(Records from a dataset)
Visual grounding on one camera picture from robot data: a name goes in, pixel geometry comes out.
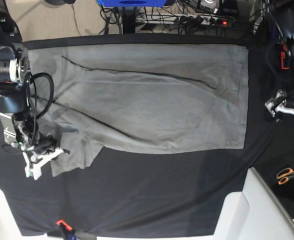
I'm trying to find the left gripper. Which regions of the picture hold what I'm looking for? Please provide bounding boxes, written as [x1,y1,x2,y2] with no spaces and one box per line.
[264,89,290,123]

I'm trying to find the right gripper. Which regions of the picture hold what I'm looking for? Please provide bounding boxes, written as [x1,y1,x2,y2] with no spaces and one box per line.
[19,135,70,163]

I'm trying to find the grey T-shirt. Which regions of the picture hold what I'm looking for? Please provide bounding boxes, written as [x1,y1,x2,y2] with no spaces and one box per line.
[29,44,248,177]

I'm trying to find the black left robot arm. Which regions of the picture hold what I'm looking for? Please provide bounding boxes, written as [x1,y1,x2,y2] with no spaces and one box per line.
[264,0,294,122]

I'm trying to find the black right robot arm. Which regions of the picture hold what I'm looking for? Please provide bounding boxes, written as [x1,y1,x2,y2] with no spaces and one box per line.
[0,2,69,163]

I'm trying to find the red black clamp right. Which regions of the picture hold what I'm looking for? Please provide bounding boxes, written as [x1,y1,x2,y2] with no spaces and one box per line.
[280,43,293,70]

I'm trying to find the red black clamp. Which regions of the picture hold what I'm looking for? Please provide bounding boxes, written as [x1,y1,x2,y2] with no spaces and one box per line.
[280,43,293,70]
[56,219,78,240]

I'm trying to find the red black clamp bottom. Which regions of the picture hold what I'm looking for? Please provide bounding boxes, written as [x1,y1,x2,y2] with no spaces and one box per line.
[56,219,78,240]

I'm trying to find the white chair left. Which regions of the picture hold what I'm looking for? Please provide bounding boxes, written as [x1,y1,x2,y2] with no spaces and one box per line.
[0,189,48,240]

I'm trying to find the white chair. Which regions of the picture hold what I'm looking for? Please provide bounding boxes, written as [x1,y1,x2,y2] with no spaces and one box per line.
[0,189,48,240]
[213,167,294,240]

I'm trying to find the white chair right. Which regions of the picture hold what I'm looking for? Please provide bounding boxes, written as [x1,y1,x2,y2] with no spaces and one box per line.
[213,167,294,240]

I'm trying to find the black stand column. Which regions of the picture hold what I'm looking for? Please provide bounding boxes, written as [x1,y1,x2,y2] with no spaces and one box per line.
[119,6,140,34]

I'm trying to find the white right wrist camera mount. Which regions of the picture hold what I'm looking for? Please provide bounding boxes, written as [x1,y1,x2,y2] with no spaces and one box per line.
[22,147,61,181]

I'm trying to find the orange handled scissors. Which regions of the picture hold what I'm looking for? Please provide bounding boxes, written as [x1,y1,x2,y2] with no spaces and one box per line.
[276,167,294,185]

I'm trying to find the black power strip red switch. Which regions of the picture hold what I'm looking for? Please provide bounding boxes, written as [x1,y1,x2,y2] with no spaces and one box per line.
[209,17,235,28]

● Task goal
Copy out the lines starting at the one containing "I'm trying to find the red black clamp bottom." and ending with the last line of the entries. Include nothing else.

● Response box
I'm trying to find the red black clamp bottom. Which regions of the picture hold what I'm looking for? Please provide bounding boxes, written as [x1,y1,x2,y2] with no spaces and one box per line.
[56,219,78,240]

I'm trying to find the white chair left. Which regions of the picture hold what I'm looking for? Please provide bounding boxes, written as [x1,y1,x2,y2] with no spaces and one box per line.
[0,189,48,240]

I'm trying to find the white chair. Which regions of the picture hold what I'm looking for? Please provide bounding boxes, written as [x1,y1,x2,y2] with no spaces and one box per line.
[0,189,48,240]
[213,167,294,240]

I'm trying to find the white chair right. Which regions of the picture hold what I'm looking for? Please provide bounding boxes, written as [x1,y1,x2,y2] with no spaces and one box per line.
[213,167,294,240]

I'm trying to find the black stand column. Which regions of the picture hold what I'm looking for? Please provide bounding boxes, written as [x1,y1,x2,y2] with no spaces and one box per line.
[119,6,140,34]

I'm trying to find the white right wrist camera mount. Which regions of the picture hold what I'm looking for? Please provide bounding boxes, written as [x1,y1,x2,y2] with no spaces and one box per line.
[22,147,61,181]

I'm trying to find the orange handled scissors. Which regions of the picture hold what I'm looking for? Please provide bounding boxes, written as [x1,y1,x2,y2] with no spaces and one box per line.
[276,167,294,185]

I'm trying to find the black power strip red switch. Which regions of the picture hold what I'm looking for? Please provide bounding boxes, written as [x1,y1,x2,y2] with no spaces and one box per line.
[209,17,235,28]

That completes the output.